++++ Exercise material ++++
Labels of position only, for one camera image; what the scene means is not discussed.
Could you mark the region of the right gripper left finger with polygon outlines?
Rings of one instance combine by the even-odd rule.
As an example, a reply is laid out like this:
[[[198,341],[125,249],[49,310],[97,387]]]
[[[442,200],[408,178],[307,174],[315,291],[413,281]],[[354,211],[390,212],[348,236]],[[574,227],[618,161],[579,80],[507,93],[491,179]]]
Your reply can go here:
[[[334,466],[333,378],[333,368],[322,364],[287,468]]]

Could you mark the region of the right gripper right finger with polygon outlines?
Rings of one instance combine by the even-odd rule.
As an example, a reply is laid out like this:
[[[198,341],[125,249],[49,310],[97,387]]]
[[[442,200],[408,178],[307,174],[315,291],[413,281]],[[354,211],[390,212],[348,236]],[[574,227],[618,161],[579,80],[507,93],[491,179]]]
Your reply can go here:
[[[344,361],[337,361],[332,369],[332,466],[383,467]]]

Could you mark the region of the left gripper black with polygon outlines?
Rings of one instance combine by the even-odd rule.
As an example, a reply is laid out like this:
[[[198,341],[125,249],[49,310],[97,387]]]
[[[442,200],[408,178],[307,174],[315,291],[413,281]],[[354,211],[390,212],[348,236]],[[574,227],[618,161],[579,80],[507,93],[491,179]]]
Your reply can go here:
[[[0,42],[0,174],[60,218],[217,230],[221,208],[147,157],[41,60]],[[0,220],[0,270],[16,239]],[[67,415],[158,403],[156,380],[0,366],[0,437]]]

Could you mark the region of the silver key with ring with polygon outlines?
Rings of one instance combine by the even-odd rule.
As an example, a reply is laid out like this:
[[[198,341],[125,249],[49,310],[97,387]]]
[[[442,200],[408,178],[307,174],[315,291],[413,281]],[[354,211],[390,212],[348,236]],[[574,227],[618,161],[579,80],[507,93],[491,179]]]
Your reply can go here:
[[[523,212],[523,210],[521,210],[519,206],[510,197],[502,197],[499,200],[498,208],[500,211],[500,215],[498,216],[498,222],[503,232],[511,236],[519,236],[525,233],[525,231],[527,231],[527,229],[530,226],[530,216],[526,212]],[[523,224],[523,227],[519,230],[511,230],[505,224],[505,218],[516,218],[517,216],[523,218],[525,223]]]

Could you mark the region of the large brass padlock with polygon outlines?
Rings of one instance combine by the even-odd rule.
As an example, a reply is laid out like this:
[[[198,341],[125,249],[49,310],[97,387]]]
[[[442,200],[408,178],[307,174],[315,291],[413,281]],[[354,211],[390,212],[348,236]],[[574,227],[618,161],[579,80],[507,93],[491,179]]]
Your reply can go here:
++++
| Work request |
Reproduce every single entry above exactly.

| Task solution |
Labels of position only, for one camera image; what the scene means is not discussed.
Could you mark the region of the right gripper left finger with polygon outlines?
Rings of one instance combine by the even-odd rule.
As an example, a reply is laid out like this:
[[[198,341],[125,249],[49,310],[97,387]]]
[[[442,200],[408,178],[307,174],[315,291],[413,281]],[[354,211],[390,212],[348,236]],[[574,227],[618,161],[579,80],[507,93],[491,179]]]
Your reply can go here:
[[[334,466],[333,378],[333,368],[322,364],[287,468]]]

Could you mark the region of the right gripper right finger with polygon outlines?
Rings of one instance combine by the even-odd rule.
As an example, a reply is laid out like this:
[[[198,341],[125,249],[49,310],[97,387]]]
[[[442,200],[408,178],[307,174],[315,291],[413,281]],[[354,211],[390,212],[348,236]],[[574,227],[618,161],[579,80],[507,93],[491,179]]]
Your reply can go here:
[[[344,361],[337,361],[332,369],[332,466],[383,467]]]

Could you mark the region of the left gripper black with polygon outlines?
Rings of one instance combine by the even-odd rule.
As an example, a reply is laid out like this:
[[[198,341],[125,249],[49,310],[97,387]]]
[[[442,200],[408,178],[307,174],[315,291],[413,281]],[[354,211],[390,212],[348,236]],[[574,227],[618,161],[579,80],[507,93],[491,179]]]
Your reply can go here:
[[[0,42],[0,174],[60,218],[217,230],[221,208],[147,157],[41,60]],[[0,220],[0,270],[16,239]],[[67,415],[158,403],[156,380],[0,366],[0,437]]]

Could you mark the region of the silver key with ring with polygon outlines?
Rings of one instance combine by the even-odd rule.
As an example, a reply is laid out like this:
[[[198,341],[125,249],[49,310],[97,387]]]
[[[442,200],[408,178],[307,174],[315,291],[413,281]],[[354,211],[390,212],[348,236]],[[574,227],[618,161],[579,80],[507,93],[491,179]]]
Your reply can go here:
[[[523,212],[523,210],[521,210],[519,206],[510,197],[502,197],[499,200],[498,208],[500,211],[500,215],[498,216],[498,222],[503,232],[511,236],[519,236],[525,233],[525,231],[527,231],[527,229],[530,226],[530,216],[526,212]],[[523,224],[523,227],[519,230],[511,230],[505,224],[505,218],[516,218],[517,216],[523,218],[525,223]]]

Could you mark the region of the large brass padlock with polygon outlines?
Rings of one instance combine by the even-odd rule.
As an example, a reply is laid out like this:
[[[198,341],[125,249],[49,310],[97,387]]]
[[[442,200],[408,178],[307,174],[315,291],[413,281]],[[354,211],[390,212],[348,236]],[[574,227],[618,161],[579,80],[507,93],[491,179]]]
Your reply can go here:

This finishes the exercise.